To estimate the relative burden of mtDNA point mutations between treatment groups in homogenized skeletal muscle, we designed an ultra-deep re-sequencing-by-synthesis (UDS) assay, using FLX GS technology (Roche 454). First, we carried out a series of control experiments to demonstrate the sensitivity of UDS to detect mtDNA point variants. We initially established that UDS of an mtDNA template did not generate an intrinsically different signal when compared to a nuclear DNA template by sequencing amplicons of cloned autosomal and mitochondrial DNA fragments as well as an autosomal DNA amplicon from genomic DNA (Supplementary Table 3, on-line). By this approach we confirmed a very low background noise level for the UDS assay (see Methods and Supplementary Figure 3, online). As a positive control, we then compared two mtDNA amplicons from skeletal muscle DNA of POLG patients (n=4), known to harbor high levels of somatic mtDNA point mutations 20,21. One mtDNA amplicon was in the hypervariable non-coding control region (MT-HV2), predicted from 5140 population-level sequences17 to have a high mutation rate; and one was in a highly conserved mtDNA coding region (MT-CO3). Mean coverage was 5892 sequence reads per amplicon in each direction. Consistent with an error-prone pol γ, these subjects showed an increase in mtDNA point variants detectable at >0.2% frequency in the MT-HV2 amplicon (OR 2.33, p=0.002) (Figure 4) when compared to healthy controls (n=4). No increase in variants was detected in the MT-CO3 amplicon. These findings were confirmed on replicate samples (Supplementary Figure 4, online). When we studied skeletal muscle mtDNA from the HIV+/NRTI+ subjects (n=8), the overall burden of point variants within each amplicon was indistinguishable from HIV+/NRTI− subjects (n=4) and healthy HIV− controls (n=4), all of comparable age (OR 1.08, p=0.79 for comparison of HIV+/NRTI+ and HIV− for MT-HV2). Furthermore, there was no correlation between COX defect in HIV+/NRTI+ subjects (range up to 10%) and mutation burden on UDS assay.
Given that NRTI-treated subjects demonstrated high-level COX defects (up to 10% of fibers) which contained clonal mutated mtDNA species, one explanation for our findings is accelerated segregation of pre-existing (age-associated) mtDNA mutations due to NRTI treatment, rather than de novo somatic mutation. In contrast, the POLG subjects demonstrated a significant increase in point mutation burden in the UDS assay (although only in MT-HV2) but a low proportion of COX-deficient fibers. Although the UDS data does not exclude the possibility of a slight increase in mutagenesis in NRTI-exposed subjects, it would not be of the level predicted to be required (>100-fold increase 22) to cause the observed COX defects.

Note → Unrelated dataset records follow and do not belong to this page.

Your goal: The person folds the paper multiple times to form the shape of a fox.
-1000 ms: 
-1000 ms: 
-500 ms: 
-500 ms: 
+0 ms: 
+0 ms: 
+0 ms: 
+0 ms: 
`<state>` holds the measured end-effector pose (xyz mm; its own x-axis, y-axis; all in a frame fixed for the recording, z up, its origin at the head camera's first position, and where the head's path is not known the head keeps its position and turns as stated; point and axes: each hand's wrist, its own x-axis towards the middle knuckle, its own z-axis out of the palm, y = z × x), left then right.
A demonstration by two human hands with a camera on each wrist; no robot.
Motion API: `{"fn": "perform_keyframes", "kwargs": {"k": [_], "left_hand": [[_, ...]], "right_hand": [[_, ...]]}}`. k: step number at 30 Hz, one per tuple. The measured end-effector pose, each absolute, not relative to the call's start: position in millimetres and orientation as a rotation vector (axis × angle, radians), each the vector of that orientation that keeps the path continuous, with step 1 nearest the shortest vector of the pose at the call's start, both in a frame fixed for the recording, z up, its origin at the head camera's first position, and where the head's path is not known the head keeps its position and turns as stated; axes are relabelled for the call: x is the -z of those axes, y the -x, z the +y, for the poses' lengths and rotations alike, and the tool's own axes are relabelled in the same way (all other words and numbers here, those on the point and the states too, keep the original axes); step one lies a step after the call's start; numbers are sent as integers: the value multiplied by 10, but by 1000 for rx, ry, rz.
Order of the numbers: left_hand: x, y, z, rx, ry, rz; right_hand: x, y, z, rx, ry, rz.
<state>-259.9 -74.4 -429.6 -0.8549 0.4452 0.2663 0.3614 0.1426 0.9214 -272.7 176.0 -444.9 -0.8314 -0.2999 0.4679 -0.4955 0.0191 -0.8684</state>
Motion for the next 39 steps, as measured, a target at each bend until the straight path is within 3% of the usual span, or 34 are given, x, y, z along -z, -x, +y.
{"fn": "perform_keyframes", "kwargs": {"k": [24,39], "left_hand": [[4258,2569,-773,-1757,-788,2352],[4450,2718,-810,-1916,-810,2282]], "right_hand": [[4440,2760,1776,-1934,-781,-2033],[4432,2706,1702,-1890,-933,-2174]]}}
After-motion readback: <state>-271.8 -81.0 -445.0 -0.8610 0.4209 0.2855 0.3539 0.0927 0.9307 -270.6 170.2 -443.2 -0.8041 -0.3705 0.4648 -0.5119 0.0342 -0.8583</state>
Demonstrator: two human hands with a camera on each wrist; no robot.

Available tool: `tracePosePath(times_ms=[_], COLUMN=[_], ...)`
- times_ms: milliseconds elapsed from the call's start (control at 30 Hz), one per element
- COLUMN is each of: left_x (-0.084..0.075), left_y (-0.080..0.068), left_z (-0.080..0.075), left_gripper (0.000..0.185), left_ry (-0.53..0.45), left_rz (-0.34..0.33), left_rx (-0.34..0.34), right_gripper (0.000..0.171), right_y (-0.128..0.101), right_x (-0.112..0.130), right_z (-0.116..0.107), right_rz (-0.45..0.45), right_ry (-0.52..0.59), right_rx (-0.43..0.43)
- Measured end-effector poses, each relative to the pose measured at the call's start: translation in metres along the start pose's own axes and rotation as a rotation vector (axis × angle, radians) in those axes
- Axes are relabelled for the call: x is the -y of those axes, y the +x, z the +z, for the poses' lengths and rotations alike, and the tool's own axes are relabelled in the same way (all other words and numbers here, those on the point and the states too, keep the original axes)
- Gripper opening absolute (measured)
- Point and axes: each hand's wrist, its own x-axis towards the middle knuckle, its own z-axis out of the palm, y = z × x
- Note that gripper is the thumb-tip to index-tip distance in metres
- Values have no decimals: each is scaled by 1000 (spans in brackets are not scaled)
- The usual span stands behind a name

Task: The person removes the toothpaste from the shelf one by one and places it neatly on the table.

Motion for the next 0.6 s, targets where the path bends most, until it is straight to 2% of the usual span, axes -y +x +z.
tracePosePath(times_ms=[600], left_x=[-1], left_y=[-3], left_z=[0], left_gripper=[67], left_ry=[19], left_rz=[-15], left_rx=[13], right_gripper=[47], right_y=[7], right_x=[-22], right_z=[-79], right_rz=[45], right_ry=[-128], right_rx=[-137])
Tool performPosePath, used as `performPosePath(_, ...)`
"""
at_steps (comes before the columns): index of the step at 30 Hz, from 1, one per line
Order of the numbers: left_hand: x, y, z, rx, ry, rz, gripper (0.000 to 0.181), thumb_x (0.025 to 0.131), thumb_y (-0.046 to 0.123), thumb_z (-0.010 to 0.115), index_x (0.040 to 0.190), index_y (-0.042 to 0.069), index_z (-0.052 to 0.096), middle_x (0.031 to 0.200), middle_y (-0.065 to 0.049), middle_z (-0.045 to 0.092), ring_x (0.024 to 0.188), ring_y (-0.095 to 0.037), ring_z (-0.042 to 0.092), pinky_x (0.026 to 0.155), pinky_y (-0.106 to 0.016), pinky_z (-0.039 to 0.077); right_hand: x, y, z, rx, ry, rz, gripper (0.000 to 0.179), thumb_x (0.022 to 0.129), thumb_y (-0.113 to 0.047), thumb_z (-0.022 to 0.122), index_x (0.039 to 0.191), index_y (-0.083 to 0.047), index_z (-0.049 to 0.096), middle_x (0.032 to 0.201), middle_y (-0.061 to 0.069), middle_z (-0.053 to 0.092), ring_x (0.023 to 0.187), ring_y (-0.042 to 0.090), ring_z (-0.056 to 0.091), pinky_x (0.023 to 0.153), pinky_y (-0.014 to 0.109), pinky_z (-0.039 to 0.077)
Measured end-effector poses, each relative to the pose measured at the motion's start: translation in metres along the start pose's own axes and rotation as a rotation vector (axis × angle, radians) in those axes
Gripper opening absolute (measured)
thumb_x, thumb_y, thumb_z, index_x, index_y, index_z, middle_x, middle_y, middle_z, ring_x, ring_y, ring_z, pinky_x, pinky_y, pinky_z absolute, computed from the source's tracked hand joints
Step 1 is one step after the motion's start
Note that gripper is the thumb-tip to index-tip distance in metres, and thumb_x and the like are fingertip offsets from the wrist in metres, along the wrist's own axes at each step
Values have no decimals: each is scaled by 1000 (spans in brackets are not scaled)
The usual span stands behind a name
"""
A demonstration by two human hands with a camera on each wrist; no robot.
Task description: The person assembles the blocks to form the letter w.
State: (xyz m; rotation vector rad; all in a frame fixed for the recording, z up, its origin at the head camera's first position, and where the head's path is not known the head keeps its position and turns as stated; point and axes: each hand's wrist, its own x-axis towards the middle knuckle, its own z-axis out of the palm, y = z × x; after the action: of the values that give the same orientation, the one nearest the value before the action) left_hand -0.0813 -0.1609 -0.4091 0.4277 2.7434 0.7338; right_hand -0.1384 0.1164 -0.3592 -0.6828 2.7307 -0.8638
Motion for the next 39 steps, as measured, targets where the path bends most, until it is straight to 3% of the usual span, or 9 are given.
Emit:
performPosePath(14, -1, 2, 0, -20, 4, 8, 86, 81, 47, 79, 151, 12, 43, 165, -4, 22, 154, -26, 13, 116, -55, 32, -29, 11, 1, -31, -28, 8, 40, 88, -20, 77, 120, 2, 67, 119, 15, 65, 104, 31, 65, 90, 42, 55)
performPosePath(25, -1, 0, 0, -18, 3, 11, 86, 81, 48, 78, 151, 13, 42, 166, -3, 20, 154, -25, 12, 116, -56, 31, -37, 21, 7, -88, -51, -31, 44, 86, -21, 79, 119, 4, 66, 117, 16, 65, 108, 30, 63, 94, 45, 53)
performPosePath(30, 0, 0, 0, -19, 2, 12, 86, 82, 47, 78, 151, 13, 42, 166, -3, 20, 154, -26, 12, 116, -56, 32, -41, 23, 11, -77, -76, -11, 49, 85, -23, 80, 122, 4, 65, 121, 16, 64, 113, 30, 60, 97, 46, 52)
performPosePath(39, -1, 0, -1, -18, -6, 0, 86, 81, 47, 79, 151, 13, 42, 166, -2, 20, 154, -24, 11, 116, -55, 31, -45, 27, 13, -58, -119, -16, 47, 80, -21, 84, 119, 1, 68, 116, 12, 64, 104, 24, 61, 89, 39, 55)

To determine whether accelerated clonal expansion was a plausible explanation for our findings, we used an established computational model, based solely on experimentally-derived parameters 22 and simulated the effects of NRTI-induced chain-termination during mtDNA replication 9. The de novo mutation rate was not altered from the original model of aging muscle. A finite NRTI exposure predicted a period of temporary mtDNA depletion which was concordant with reported mtDNA levels 12,23, and the COX-defects observed 12 in acutely treated HIV patients. This resulted in accelerated clonal expansion of pre-existing mtDNA mutations, and led to an irreversible increase in the frequency of COX-deficient muscle fibers (Figure 5a and 5b). The severity of predicted COX defect was dependent on the degree of replication failure and the duration of exposure (Figure 5b and 5c), in keeping with our observations in patient muscle which had suggested a strong dependence of on these factors (Supplementary Figure 1). In silico modeling is thus consistent with the hypothesis that accelerated clonal expansion of pre-existing (age-associated) mtDNA somatic mutations is sufficient to explain our observations in NRTI-treated subjects. Having established the model, we explored the effect of timing of NRTI exposure and showed that later periods of therapy predicted a higher frequency of COX deficiency (Figure 5d). This is due to older subjects harboring a greater number of age-related somatic mtDNA mutations than younger subjects, which rapidly clonally segregate during NRTI therapy. This is in keeping with the observation that mitochondrially-mediated clinical complications of NRTI therapy appear to be more common in older individuals 24. Finally we modeled the longer-term effects of treatment. Using this approach, an HIV-infected individual treated with NRTIs during their 3rd decade is predicted to develop ~5% COX deficient cells by age 60 (Figure 5b-d). This is similar to or exceeds that seen in the healthy very old 4.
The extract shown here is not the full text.